Il devrait donc désormais appartenir au juge judiciaire, en tant que garant des libertés individuelles, de se prononcer sur l’admission ou le maintien des personnes placées en UMD par décision préfectorale en appréciant la régularité et le bien fondé d’une telle décision.

Il reste toutefois à voir ce que dira la cour d’appel de Bordeaux, devant laquelle l’affaire a été renvoyée. En cas d’autorisation du transfert, il incombera au préfet de prononcer la sortie du patient de l’UMD par arrêté.
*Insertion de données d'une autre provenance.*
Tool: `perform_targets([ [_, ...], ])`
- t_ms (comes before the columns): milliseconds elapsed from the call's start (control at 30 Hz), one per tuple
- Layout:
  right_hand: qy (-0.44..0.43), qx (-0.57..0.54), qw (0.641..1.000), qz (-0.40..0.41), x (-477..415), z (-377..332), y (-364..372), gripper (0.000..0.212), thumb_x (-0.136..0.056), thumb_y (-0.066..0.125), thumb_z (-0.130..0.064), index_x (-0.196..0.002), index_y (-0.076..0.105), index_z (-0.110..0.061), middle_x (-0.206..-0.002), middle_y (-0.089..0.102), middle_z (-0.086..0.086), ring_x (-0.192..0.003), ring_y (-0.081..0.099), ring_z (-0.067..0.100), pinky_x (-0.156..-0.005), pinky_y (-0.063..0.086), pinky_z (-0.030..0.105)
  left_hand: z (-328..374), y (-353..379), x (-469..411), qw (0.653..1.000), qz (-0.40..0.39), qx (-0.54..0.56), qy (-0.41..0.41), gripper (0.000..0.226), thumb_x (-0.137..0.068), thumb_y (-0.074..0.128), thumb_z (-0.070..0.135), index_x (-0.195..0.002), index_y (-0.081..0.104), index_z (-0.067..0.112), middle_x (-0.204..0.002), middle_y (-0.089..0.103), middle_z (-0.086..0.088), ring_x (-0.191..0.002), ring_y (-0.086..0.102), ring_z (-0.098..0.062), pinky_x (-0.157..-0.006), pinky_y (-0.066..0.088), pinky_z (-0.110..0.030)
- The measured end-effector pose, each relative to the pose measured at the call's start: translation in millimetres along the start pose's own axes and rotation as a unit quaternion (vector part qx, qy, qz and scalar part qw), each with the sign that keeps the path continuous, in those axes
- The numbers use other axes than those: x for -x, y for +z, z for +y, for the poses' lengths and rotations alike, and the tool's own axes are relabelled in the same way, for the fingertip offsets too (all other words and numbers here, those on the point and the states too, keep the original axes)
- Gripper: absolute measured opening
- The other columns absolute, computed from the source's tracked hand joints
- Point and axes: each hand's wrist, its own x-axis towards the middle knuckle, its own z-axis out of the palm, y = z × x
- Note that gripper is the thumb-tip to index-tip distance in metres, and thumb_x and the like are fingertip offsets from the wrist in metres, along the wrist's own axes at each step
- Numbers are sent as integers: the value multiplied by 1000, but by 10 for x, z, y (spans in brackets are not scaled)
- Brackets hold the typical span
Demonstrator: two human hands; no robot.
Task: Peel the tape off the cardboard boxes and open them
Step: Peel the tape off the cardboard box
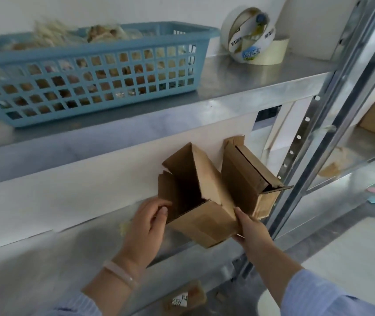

L’ ARS devra alors organiser le transfert vers un autre établissement de santé – si tant est qu’il soit possible d’en trouver un à même de pouvoir effectivement accueillir le patient dans de bonnes conditions…

 

 

[1] Voir notamment les articles R. 3222-5 et R. 3222-6 du CSP. Il existe une commission du suivi médical dans chaque département d’implantation d’une UMD. Si elle constate que les conditions requises pour le placement en UMD ne sont plus remplies, elle peut saisir le préfet du département d’implantation de l’UMD qui prononce par arrêté la sortie du patient de l’UMD.

[2] L. Mauger-Vielpeau, Les unités pour malades difficiles échappent au contrôle du JLD, Droit de la famille n°1, Janvier 2023, comm. 12, Lexis 360.

[3] Plus précisément, les articles L. 3211-12, L. 3211-12-1, L. 3222-5-1, L. 3216-1 du CSP.